The drawbacks of the either/or model are not confined to its inadequacy to describe the experiences of people who actually want to go to bed with both men and women. The model also ignores the significance of subtle forms of arousal that those committed to either/or identities experience in the company of the “wrong” gender without feeling a need to question their sexual selfhood. (I’m thinking, for example, of the homoeroticism that pervades gender-segregated sports and military organizations, powerful precisely because it is a group phenomenon, a connector of those whose official erotic interests are elsewhere; I’m thinking, as well, of the attraction that sometimes flows between gay men and lesbians
, and has recently given rise to esoteric debates about whether sex between such pairs should be considered “queer.”) Fixation on the issue of whom people actually “do it” with diverts attention from, among other things, the ways in which we all participate in the polymorphous eroticism of the mass media, which ceaselessly tout the sexual allure of both male and female bodies.
Problematic at every level, the either/or framework presents especially grave problems for anyone trying to understand the range of women’s erotic experiences. A number of studies and voluminous anecdotal evidence indicate that contemporary U.S. women in large numbers experience flexible, fluid attractions of the sort recognized by the pioneering sex researcher Alfred Kinsey, who, working in the 1940s and 1950s, considered it unhelpful to label anyone hetero- or homosexual and instead devised the “Kinsey scale,” a system for representing an individual’s degree of desire for and erotic activity with partners of either gender. The scale runs from zero to six, with six representing someone who reports exclusively same-gender attractions; a three would be about equally drawn to men and to women.
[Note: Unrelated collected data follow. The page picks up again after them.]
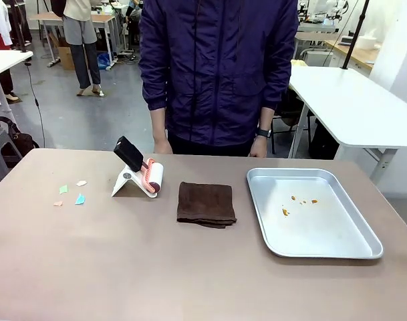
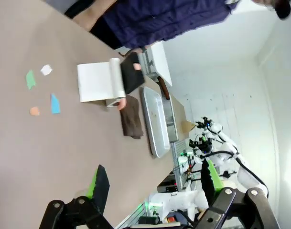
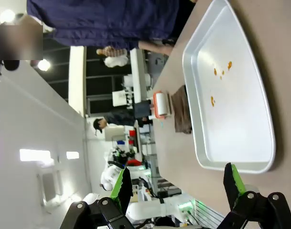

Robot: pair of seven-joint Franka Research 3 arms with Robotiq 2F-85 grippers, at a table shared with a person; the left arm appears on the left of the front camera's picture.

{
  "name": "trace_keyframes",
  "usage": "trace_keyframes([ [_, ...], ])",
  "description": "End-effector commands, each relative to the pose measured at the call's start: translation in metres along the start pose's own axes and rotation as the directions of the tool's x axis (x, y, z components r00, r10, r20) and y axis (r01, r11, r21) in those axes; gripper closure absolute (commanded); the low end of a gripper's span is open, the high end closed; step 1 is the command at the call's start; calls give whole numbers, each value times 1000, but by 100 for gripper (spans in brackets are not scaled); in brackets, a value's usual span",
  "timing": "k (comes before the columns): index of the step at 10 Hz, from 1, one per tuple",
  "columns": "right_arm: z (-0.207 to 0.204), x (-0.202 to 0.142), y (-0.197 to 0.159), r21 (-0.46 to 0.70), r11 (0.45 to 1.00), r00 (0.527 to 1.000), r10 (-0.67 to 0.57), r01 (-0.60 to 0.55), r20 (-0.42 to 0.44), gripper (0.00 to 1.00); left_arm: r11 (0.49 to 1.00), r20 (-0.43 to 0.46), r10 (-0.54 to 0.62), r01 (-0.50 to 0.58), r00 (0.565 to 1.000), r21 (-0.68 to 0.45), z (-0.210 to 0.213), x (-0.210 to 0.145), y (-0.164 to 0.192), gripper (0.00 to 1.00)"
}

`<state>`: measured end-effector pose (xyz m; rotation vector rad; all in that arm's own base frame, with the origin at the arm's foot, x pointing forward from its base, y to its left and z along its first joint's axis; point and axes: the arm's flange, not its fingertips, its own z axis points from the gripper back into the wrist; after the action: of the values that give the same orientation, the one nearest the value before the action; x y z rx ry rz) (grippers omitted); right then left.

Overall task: Clean the surface of the table.
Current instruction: Hold the Lint Roller with your left hand and the towel with your right hand.

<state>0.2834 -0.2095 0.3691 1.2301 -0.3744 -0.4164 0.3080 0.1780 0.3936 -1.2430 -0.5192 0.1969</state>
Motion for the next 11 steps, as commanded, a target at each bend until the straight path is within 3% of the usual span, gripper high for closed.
trace_keyframes([
  [1,-21,-13,2,7,1000,998,21,-21,54,0,998,51,59,-61,997,35,-21,-56,16,0],
  [2,-23,-14,5,-7,999,996,46,-46,76,0,993,64,63,-68,996,91,-20,-53,19,0],
  [3,-6,4,-3,12,1000,1000,-13,13,16,0,999,13,47,-47,999,24,1,-1,18,0],
  [8,-8,5,-3,7,1000,1000,-17,17,25,0,999,13,47,-47,999,24,1,-1,18,0],
  [9,-16,0,7,-89,996,999,11,-7,38,0,998,6,52,-52,999,35,-1,0,20,0],
  [11,-38,-11,46,-172,982,994,89,-77,65,0,991,-91,-35,46,995,124,-14,20,-13,0],
])
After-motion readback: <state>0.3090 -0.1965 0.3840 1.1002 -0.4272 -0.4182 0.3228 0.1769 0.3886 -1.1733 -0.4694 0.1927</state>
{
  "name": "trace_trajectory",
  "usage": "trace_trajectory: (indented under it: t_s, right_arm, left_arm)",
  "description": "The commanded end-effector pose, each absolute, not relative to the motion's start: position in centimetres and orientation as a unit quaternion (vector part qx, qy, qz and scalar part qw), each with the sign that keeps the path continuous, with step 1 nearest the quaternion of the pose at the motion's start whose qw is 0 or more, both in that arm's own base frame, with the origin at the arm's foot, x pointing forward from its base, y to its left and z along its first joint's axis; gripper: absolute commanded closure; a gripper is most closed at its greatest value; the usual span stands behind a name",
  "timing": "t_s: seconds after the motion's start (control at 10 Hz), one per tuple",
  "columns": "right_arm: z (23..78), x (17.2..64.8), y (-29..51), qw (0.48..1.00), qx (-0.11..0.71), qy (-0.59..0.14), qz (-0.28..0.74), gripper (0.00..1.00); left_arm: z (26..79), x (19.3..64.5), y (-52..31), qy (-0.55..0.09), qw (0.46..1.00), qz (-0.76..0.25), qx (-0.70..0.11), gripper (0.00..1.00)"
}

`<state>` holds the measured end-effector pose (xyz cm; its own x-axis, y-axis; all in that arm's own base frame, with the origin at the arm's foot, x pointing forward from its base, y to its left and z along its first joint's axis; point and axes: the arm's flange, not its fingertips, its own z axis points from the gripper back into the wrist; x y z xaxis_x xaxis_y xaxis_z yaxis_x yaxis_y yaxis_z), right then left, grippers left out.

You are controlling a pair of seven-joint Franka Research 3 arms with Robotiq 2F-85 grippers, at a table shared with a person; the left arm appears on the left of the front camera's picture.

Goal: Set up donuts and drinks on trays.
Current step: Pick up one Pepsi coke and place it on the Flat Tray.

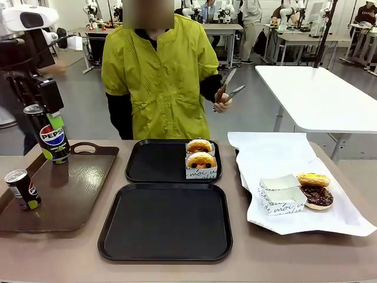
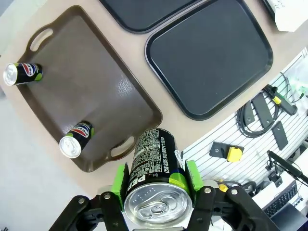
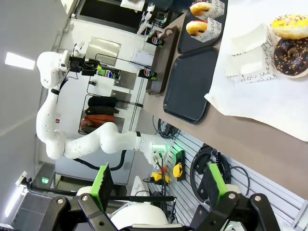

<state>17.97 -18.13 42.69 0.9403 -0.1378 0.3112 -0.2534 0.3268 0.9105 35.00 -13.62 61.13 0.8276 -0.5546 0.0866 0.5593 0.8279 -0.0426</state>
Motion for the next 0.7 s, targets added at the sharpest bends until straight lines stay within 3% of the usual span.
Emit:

Richard Pillard, a prominent gay psychiatrist who has been researching possible genetic influences on sexuality, expresses the gender comparison in this way:
I think women’s sexuality is different [from men’s]. Not being a woman I can’t talk about this with the same kind of inner assurance that I can about men, but I think women are much more flexible in their sexual orientation—they don’t as often label themselves as gay or straight. Usually when you ask that question of men . . . most will say they’re gay or straight; they dichotomize. Women often will say, “Well, it depends on whom I’m with, on what sort of relationship I’m having . . .” And they’ll often have had relationships that are lesbian and relationships that are heterosexual. They’re quite functional and quite involved in both these kinds of relationships. You might want to call more women bisexual, which we [researchers] end up doing, but I think women’s orientation is really much more complicated than men’s sexual orientation. I think it’s really a harder thing to study in the quantitative way that we’ve been doing.